THE PROBLEM: Once you reach the line that holds "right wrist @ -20" in the listing below, output it and every line after it through the line that holds "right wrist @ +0", word for word.
•••
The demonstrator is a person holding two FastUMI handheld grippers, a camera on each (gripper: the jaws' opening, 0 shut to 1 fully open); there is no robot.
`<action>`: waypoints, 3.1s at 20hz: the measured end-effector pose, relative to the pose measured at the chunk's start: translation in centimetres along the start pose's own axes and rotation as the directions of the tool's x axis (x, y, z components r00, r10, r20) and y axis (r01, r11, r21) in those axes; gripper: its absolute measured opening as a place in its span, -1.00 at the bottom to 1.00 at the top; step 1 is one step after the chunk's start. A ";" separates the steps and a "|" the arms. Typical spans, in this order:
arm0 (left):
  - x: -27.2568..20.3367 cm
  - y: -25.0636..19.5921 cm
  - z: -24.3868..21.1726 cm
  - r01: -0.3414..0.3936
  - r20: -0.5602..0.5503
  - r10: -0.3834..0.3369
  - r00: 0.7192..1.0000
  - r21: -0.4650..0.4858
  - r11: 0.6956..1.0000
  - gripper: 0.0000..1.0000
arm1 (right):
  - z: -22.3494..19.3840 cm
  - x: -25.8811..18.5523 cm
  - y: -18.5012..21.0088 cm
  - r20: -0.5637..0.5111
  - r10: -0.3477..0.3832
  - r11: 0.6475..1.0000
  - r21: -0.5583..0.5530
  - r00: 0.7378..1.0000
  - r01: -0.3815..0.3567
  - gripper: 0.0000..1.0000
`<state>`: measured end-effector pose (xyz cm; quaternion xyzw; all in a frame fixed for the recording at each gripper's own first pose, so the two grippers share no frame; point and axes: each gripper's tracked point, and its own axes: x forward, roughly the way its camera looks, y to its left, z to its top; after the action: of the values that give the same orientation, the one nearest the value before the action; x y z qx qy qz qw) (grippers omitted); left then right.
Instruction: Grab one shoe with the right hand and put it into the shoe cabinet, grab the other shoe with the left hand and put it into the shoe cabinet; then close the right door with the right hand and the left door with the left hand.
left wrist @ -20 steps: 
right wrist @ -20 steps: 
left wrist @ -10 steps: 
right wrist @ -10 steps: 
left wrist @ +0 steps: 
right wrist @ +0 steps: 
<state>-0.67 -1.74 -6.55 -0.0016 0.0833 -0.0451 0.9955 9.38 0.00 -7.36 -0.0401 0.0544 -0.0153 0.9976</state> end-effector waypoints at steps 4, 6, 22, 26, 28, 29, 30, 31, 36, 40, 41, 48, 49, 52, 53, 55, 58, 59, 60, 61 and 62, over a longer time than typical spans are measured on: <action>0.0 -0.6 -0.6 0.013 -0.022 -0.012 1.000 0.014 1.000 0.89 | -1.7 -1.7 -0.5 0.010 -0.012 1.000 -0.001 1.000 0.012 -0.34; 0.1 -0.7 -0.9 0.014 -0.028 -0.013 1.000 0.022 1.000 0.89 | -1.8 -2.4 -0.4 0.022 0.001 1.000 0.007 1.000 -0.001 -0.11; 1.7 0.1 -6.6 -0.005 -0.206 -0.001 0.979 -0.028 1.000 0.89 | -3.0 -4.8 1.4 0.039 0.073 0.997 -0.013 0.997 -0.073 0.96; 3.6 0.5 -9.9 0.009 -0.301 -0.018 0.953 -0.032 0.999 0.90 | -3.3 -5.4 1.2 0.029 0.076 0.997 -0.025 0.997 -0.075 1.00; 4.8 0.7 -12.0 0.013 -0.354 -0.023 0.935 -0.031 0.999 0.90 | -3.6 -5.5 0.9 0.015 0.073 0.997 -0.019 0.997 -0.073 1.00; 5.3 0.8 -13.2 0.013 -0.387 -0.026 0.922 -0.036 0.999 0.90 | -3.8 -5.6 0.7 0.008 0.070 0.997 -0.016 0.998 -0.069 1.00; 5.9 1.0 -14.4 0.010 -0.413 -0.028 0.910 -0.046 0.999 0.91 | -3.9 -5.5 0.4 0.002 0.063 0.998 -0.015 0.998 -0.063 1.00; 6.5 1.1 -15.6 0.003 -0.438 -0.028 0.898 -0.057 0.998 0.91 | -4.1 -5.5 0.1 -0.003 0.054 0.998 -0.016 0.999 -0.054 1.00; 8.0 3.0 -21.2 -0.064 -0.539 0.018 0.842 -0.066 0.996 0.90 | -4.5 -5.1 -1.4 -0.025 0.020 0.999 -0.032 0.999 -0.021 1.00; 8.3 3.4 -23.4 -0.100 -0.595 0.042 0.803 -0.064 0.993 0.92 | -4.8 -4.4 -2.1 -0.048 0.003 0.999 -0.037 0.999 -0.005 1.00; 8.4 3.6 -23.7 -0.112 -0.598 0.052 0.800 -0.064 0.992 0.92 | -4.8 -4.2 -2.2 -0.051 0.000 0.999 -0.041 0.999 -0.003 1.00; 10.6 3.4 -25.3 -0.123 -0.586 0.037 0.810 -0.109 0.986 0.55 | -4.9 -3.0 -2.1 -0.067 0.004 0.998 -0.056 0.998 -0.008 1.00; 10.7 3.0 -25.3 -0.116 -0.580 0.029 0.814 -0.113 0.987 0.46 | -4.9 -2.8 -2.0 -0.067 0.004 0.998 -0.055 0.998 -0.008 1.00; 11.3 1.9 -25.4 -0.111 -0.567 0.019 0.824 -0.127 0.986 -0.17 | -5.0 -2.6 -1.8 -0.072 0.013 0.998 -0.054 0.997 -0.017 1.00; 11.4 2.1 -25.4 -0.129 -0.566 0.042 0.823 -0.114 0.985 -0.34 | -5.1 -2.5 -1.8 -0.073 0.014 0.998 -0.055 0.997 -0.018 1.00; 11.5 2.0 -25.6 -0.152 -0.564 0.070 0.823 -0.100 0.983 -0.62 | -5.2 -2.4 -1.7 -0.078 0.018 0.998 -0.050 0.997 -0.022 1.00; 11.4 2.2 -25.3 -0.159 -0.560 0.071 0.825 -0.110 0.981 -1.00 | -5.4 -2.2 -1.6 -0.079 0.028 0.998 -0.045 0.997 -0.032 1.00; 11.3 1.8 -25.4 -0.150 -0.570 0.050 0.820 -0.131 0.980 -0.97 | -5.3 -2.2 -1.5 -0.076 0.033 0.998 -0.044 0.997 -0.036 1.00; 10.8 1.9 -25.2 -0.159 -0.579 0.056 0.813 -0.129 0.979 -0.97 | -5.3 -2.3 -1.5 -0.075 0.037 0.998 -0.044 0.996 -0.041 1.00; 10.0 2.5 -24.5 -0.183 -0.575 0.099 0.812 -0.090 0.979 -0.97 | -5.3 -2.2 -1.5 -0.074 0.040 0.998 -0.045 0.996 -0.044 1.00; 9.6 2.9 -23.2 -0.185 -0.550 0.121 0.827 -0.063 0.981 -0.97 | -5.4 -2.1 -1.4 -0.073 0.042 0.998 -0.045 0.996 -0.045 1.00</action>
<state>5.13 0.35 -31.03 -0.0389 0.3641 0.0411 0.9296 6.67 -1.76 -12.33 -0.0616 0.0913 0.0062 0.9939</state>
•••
SOLUTION TO THIS PROBLEM:
right wrist @ -20 steps: 
left wrist @ -10 steps: 
right wrist @ -10 steps: 
left wrist @ +0 steps: 
right wrist @ +0 steps: 

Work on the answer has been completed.